▶ **TASK TO COMPLETE**: All entries below are to be retyped in full, precisely as they appear.

▶ **RECORD SET**:
● ● ● ● ●
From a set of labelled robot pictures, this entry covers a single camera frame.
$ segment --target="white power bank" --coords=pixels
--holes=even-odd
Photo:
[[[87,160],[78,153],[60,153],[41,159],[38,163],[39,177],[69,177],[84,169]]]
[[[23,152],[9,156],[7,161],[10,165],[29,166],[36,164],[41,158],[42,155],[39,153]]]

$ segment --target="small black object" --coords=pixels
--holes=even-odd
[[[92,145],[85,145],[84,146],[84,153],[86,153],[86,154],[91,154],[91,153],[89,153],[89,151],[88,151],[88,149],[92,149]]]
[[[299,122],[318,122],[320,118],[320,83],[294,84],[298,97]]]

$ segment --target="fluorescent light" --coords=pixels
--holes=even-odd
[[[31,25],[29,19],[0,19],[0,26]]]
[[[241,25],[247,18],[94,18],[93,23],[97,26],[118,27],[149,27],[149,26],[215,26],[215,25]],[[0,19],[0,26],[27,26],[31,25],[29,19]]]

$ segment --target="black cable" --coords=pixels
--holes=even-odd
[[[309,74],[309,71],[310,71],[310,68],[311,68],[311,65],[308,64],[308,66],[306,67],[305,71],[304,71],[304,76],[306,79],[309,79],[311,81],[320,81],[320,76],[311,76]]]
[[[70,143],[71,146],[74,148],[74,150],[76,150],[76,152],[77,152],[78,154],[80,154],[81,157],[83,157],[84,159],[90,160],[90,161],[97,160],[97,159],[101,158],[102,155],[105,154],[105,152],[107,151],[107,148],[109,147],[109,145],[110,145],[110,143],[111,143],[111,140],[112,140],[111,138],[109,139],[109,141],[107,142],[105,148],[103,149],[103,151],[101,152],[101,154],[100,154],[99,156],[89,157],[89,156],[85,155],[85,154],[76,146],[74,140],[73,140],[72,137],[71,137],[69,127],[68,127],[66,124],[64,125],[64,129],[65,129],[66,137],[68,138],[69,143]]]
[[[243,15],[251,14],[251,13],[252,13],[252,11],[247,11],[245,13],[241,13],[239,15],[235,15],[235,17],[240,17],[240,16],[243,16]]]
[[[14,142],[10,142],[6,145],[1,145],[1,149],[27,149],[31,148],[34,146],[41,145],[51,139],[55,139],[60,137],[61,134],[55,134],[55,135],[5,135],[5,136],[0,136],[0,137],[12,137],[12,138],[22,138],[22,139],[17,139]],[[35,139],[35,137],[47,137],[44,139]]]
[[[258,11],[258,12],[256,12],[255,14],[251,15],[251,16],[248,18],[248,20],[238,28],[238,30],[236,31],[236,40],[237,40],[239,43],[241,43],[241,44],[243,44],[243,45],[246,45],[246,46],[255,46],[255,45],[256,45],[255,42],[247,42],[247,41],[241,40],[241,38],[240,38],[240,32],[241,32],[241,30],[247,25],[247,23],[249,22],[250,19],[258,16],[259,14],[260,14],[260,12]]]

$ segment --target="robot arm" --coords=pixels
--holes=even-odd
● ● ● ● ●
▶ **FINAL ANSWER**:
From a set of labelled robot pictures, this entry covers a single camera frame.
$ segment --target="white power bank" --coords=pixels
--holes=even-odd
Photo:
[[[87,160],[78,153],[60,153],[41,159],[38,163],[39,177],[69,177],[84,169]]]
[[[23,152],[9,156],[7,161],[10,165],[29,166],[36,164],[41,158],[42,155],[39,153]]]

$ segment --target="small black object" --coords=pixels
--holes=even-odd
[[[92,145],[85,145],[84,146],[84,153],[86,153],[86,154],[91,154],[91,153],[89,153],[89,151],[88,151],[88,149],[92,149]]]
[[[299,122],[318,122],[320,118],[320,83],[294,84],[298,97]]]

$ segment --target="fluorescent light" --coords=pixels
--holes=even-odd
[[[31,25],[29,19],[0,19],[0,26]]]
[[[241,25],[247,18],[94,18],[93,23],[97,26],[118,27],[149,27],[149,26],[215,26],[215,25]],[[0,19],[0,26],[27,26],[31,25],[29,19]]]

$ segment --target="black cable" --coords=pixels
--holes=even-odd
[[[309,74],[309,71],[310,71],[310,68],[311,68],[311,65],[308,64],[308,66],[306,67],[305,71],[304,71],[304,76],[306,79],[309,79],[311,81],[320,81],[320,76],[311,76]]]
[[[70,143],[71,146],[74,148],[74,150],[76,150],[76,152],[77,152],[78,154],[80,154],[81,157],[83,157],[84,159],[90,160],[90,161],[97,160],[97,159],[101,158],[102,155],[105,154],[105,152],[107,151],[107,148],[109,147],[109,145],[110,145],[110,143],[111,143],[111,140],[112,140],[111,138],[109,139],[109,141],[107,142],[105,148],[103,149],[103,151],[101,152],[101,154],[100,154],[99,156],[89,157],[89,156],[85,155],[85,154],[76,146],[74,140],[73,140],[72,137],[71,137],[69,127],[68,127],[66,124],[64,125],[64,129],[65,129],[66,137],[68,138],[69,143]]]
[[[243,15],[251,14],[251,13],[252,13],[252,11],[247,11],[245,13],[241,13],[239,15],[235,15],[235,17],[240,17],[240,16],[243,16]]]
[[[14,142],[10,142],[6,145],[1,145],[1,149],[27,149],[31,148],[34,146],[41,145],[51,139],[55,139],[60,137],[61,134],[55,134],[55,135],[5,135],[5,136],[0,136],[0,137],[12,137],[12,138],[22,138],[22,139],[17,139]],[[35,139],[35,137],[47,137],[44,139]]]
[[[258,11],[258,12],[256,12],[255,14],[251,15],[251,16],[248,18],[248,20],[238,28],[238,30],[236,31],[236,40],[237,40],[239,43],[241,43],[241,44],[243,44],[243,45],[246,45],[246,46],[255,46],[255,45],[256,45],[255,42],[247,42],[247,41],[241,40],[241,38],[240,38],[240,32],[241,32],[241,30],[247,25],[247,23],[249,22],[250,19],[258,16],[259,14],[260,14],[260,12]]]

$ segment --target="robot arm" --coords=pixels
--holes=even-odd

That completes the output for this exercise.